A 2014 comparison of physician practice and three decision rules, including PECARN, concluded that only physician practice and PECARN correctly identified clinically important TBI in more than 1,000 children and teens with minor head trauma. The comparison study appeared in Annals of Emergency Medicine.
Still, PECARN has limitations, mainly because it provides definitive recommendations as to what a clinician should do for high- and low-risk children but leaves some ambiguity for those at intermediate risk, says James L. Homme, M.D., assistant professor of emergency medicine and pediatrics at Mayo Clinic's campus in Rochester, Minnesota.

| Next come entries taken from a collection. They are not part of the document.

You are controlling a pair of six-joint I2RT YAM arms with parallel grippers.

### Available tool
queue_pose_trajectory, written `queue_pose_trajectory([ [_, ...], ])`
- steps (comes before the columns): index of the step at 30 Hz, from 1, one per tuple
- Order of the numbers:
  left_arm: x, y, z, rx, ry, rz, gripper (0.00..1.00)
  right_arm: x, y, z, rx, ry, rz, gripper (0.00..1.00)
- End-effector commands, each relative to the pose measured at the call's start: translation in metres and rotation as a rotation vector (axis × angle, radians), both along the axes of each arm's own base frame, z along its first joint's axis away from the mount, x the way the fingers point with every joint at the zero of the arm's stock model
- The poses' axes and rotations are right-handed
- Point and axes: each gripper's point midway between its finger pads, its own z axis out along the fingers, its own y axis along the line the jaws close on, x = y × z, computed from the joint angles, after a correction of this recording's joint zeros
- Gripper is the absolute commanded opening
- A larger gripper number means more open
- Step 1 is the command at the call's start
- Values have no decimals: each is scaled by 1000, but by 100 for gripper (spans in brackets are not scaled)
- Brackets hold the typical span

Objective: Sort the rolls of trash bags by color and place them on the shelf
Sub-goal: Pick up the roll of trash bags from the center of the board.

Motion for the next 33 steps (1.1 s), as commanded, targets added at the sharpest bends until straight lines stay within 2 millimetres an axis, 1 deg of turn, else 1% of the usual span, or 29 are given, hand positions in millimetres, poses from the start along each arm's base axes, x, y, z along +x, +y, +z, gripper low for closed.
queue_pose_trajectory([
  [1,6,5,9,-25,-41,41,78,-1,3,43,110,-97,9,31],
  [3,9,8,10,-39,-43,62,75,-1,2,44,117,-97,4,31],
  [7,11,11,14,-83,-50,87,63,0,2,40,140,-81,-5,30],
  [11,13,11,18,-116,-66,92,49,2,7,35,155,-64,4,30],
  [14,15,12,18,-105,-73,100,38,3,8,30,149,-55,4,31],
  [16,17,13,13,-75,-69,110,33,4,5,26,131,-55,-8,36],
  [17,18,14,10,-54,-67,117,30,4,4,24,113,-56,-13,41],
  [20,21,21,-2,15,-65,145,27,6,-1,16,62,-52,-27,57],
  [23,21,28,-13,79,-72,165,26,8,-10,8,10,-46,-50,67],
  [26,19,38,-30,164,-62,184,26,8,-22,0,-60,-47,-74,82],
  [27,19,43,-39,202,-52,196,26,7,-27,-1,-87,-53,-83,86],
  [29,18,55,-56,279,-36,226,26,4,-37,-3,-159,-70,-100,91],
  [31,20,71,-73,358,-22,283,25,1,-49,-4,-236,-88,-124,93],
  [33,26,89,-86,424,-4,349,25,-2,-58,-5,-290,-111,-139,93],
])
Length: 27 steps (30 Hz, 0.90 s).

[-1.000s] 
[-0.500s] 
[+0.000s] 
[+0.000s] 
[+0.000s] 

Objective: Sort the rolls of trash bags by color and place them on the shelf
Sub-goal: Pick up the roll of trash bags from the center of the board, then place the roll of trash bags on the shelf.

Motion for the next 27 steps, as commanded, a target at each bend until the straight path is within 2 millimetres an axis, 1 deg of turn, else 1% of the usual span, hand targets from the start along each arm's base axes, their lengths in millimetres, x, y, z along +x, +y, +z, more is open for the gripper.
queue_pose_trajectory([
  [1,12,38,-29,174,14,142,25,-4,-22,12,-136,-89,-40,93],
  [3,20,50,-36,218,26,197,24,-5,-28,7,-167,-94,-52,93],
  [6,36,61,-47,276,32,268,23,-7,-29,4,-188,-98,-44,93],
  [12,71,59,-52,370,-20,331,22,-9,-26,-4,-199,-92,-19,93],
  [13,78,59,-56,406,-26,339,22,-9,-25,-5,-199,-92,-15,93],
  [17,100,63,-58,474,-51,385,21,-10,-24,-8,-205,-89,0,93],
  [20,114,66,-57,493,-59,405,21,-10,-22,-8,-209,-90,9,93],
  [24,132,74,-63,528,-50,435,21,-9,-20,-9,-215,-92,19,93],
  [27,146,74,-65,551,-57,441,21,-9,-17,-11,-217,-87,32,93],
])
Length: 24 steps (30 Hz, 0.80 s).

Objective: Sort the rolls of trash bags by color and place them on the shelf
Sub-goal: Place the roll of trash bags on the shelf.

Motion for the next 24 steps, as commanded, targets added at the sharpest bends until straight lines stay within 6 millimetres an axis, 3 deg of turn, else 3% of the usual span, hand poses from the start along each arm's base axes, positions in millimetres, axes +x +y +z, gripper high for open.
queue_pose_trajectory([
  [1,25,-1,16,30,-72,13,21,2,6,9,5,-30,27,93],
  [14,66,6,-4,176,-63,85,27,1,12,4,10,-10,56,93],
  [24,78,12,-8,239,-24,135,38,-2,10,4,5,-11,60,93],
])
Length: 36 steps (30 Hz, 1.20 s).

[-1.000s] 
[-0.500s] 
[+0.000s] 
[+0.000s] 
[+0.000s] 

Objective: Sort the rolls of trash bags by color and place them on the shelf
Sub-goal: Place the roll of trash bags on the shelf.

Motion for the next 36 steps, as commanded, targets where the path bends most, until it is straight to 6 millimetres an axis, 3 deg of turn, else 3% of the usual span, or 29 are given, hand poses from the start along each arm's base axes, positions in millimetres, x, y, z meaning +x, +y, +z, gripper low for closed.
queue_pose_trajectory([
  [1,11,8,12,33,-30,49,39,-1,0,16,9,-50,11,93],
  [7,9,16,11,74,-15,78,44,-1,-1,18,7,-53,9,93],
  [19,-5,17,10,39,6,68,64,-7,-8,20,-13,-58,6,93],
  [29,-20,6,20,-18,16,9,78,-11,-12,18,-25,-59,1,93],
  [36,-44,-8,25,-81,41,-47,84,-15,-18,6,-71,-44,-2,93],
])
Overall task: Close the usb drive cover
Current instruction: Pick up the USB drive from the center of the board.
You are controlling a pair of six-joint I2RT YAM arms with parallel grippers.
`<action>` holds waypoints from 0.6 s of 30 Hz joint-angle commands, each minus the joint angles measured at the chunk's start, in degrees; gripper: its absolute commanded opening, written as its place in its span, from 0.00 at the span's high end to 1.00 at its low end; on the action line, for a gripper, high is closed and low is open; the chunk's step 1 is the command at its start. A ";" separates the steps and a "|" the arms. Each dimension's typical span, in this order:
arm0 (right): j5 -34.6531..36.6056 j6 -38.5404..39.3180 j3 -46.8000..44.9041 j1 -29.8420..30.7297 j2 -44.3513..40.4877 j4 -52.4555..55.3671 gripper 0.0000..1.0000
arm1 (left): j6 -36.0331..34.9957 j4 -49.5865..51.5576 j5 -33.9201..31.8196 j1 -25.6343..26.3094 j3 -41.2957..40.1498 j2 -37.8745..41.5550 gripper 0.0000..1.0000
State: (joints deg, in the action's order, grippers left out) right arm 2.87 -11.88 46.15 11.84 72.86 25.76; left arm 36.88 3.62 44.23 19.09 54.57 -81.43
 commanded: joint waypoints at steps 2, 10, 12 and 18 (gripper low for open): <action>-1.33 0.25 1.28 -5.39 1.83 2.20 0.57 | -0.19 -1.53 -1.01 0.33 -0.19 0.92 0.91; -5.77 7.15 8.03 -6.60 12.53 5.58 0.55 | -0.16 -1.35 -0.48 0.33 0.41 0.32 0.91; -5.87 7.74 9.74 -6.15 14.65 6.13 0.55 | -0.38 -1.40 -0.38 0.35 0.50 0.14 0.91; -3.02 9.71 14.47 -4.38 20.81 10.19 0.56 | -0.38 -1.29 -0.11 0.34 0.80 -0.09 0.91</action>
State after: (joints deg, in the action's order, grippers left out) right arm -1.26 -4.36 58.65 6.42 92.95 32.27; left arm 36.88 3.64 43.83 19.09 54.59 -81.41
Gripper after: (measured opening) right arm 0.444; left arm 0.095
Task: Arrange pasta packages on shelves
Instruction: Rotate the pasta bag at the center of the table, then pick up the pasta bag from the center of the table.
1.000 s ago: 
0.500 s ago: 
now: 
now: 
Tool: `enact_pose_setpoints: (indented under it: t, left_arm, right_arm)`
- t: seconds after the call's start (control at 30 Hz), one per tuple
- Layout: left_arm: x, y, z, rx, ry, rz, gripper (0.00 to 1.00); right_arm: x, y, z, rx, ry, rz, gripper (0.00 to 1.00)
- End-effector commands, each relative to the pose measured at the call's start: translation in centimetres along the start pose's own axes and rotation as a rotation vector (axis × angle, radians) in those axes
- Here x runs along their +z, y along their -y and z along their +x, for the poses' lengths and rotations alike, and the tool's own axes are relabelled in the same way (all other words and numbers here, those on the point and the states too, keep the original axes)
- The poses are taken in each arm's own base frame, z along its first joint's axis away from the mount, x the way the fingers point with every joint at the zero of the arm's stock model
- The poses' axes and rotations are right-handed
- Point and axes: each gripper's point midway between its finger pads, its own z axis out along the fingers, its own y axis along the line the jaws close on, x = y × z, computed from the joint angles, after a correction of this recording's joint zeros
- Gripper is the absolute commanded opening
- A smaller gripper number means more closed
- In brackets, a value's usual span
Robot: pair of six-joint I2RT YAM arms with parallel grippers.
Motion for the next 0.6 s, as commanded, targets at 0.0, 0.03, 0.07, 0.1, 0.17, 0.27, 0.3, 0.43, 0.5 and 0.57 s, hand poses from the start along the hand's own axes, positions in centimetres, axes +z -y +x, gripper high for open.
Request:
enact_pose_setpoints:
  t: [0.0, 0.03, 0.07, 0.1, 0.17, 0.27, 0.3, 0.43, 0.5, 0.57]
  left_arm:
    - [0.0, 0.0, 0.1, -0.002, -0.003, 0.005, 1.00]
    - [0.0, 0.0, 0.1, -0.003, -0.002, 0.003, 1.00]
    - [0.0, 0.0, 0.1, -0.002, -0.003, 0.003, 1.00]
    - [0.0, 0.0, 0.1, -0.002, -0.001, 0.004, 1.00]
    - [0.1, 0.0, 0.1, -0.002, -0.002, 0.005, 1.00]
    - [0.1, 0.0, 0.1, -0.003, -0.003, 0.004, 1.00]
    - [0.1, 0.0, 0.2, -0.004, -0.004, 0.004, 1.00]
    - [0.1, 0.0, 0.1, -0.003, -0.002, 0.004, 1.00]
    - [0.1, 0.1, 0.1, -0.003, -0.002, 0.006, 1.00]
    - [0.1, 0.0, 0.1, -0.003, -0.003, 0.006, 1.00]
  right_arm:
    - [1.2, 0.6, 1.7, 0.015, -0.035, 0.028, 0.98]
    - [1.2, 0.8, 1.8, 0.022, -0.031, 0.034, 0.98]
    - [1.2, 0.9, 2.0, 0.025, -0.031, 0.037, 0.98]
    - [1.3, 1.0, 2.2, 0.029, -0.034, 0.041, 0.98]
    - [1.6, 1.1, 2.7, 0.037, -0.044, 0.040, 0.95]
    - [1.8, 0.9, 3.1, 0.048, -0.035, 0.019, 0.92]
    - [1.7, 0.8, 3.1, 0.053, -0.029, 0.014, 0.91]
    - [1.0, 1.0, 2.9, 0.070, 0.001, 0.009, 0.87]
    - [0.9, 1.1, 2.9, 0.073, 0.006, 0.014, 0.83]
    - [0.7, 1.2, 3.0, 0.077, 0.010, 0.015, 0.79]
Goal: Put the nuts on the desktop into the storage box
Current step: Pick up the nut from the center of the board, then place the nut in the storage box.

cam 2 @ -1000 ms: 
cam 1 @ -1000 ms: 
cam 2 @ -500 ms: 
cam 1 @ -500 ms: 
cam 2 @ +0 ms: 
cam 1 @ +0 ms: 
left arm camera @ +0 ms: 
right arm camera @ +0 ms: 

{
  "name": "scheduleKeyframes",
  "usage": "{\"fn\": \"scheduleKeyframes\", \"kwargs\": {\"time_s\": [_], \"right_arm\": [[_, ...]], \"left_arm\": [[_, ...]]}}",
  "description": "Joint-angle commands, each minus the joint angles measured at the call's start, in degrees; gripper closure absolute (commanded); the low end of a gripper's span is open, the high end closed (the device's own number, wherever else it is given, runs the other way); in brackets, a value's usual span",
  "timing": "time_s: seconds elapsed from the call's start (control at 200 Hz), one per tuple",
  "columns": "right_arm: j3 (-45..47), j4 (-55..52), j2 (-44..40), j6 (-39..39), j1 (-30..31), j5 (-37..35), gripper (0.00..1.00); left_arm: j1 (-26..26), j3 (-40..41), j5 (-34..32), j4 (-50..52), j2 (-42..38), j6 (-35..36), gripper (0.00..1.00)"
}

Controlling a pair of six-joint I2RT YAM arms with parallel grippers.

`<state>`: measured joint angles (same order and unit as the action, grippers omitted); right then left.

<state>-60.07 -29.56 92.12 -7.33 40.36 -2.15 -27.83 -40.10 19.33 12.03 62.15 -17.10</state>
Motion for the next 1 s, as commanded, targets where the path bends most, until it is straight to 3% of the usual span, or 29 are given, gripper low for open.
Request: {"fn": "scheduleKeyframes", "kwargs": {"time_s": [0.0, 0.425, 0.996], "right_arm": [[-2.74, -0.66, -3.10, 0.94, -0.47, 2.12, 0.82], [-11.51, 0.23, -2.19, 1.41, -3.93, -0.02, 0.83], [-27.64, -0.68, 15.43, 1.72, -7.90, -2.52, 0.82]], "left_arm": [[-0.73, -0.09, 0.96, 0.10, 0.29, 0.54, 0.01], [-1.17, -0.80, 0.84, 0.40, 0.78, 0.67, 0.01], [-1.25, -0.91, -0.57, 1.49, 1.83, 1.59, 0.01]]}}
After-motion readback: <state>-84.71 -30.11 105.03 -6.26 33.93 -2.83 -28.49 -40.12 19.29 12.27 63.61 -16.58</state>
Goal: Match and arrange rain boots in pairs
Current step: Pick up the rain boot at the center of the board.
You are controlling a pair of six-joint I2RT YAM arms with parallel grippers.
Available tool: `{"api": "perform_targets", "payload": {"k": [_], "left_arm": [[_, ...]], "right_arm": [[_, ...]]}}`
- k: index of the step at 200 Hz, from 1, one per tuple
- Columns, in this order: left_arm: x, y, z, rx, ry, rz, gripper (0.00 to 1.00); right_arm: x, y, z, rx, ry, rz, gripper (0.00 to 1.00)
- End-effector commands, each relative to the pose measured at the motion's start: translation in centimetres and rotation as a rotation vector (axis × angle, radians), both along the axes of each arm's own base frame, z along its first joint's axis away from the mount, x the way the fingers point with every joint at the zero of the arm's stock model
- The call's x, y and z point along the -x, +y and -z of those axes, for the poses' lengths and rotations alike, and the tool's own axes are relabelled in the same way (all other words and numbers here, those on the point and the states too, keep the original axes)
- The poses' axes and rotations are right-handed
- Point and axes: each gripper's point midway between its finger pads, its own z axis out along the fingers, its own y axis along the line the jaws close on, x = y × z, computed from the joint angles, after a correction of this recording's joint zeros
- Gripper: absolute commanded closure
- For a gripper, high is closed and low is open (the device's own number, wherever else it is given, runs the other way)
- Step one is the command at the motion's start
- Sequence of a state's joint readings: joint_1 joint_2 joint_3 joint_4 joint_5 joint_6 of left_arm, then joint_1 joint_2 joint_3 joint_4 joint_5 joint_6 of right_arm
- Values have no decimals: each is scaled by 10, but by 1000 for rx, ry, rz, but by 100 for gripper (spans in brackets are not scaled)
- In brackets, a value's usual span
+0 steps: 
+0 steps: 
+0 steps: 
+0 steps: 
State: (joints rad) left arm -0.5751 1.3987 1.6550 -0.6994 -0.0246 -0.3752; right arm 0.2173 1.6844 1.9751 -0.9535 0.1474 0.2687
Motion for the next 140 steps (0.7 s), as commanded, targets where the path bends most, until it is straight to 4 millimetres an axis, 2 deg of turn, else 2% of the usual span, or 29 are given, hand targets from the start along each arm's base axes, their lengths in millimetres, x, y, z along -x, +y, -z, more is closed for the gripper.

"The PECARN rules say patients at very low risk don't need imaging, recommend scanning all high-risk patients and leave CT scanning as an option for all other patients who fall into the intermediate risk category," he explains. "But sub-analysis of the PECARN data clearly show that within this intermediate risk group, there are varying levels of risk."
For instance, a 12-year-old child who injured his head in a sledding accident and later vomited would fall in the intermediate risk group. But if vomiting were the only symptom, the actual risk of having a clinically important TBI is 1 in 2,000, and you wouldn't scan him.
For a child with two risk factors, such as vomiting plus significant headache or severe mechanism of injury, Mayo's recommendation would likely be a period of observation before scanning and discussion with the family, Dr. Homme says.
"We must be sensitive to parents' concerns about radiation and be able to address them — whether to allay them when a study is clearly indicated or to factor in risk when a parent or caregiver wants a scan just to be sure," he explains. "Wanting to be sure is fine if there is no risk, but when there is potential risk from a test, you have to have that conversation with the family. More accurately quantifying the magnitude of the risk of injury helps in this conversation."
Future trends
Mayo Clinic has developed a clinical decision aid based on PECARN data that will help providers and families more clearly identify a child's specific risk. It is currently being studied in a multicenter randomized controlled trial.
"We are refining and sharpening the guidelines to better identify the risk for kids with minor head injuries — those who aren't particularly high or low risk," Dr. Homme says. "The hope is that in the future, we will be able to provide parents and providers at the bedside with a tool that provides definitive risk estimates for the child in front of them. This will help both interested parties make decisions in a more informed way — and less based on fear and uncertainty."
He emphasizes that help is always available for clinicians struggling with CT decisions.
"I think the fear of missing a serious injury is related to frequency," he says. "The less often you see kids with head trauma, the less comfortable you are not scanning them.
"At Mayo Rochester, we are happy to take phone calls when a provider is uncertain. I love it when people call and am happy to work through questions about the guidelines. We hope to be a good resource on this subject for the entire Mayo Clinic health system."
For more information
Pearce M, et al. Radiation exposure from CT scans in childhood and subsequent risk of leukaemia and brain tumours: A retrospective cohort study. The Lancet. 2012;380:499.
Miglioretti DL, et al. The use of computed tomography in pediatrics and the associated radiation exposure and estimated cancer risk. JAMA Pediatrics. 2013;167:700.
Kupperman N, et al. Identification of children at very low risk of clinically-important brain injuries after brain trauma: A prospective cohort study. The Lancet. 2009;374:1160.
Easter JS, et al. Comparison of PECARN, CATCH, and CHALICE rules for children with minor head injury: A prospective cohort study. Annals of Emergency Medicine. 2014;64:145.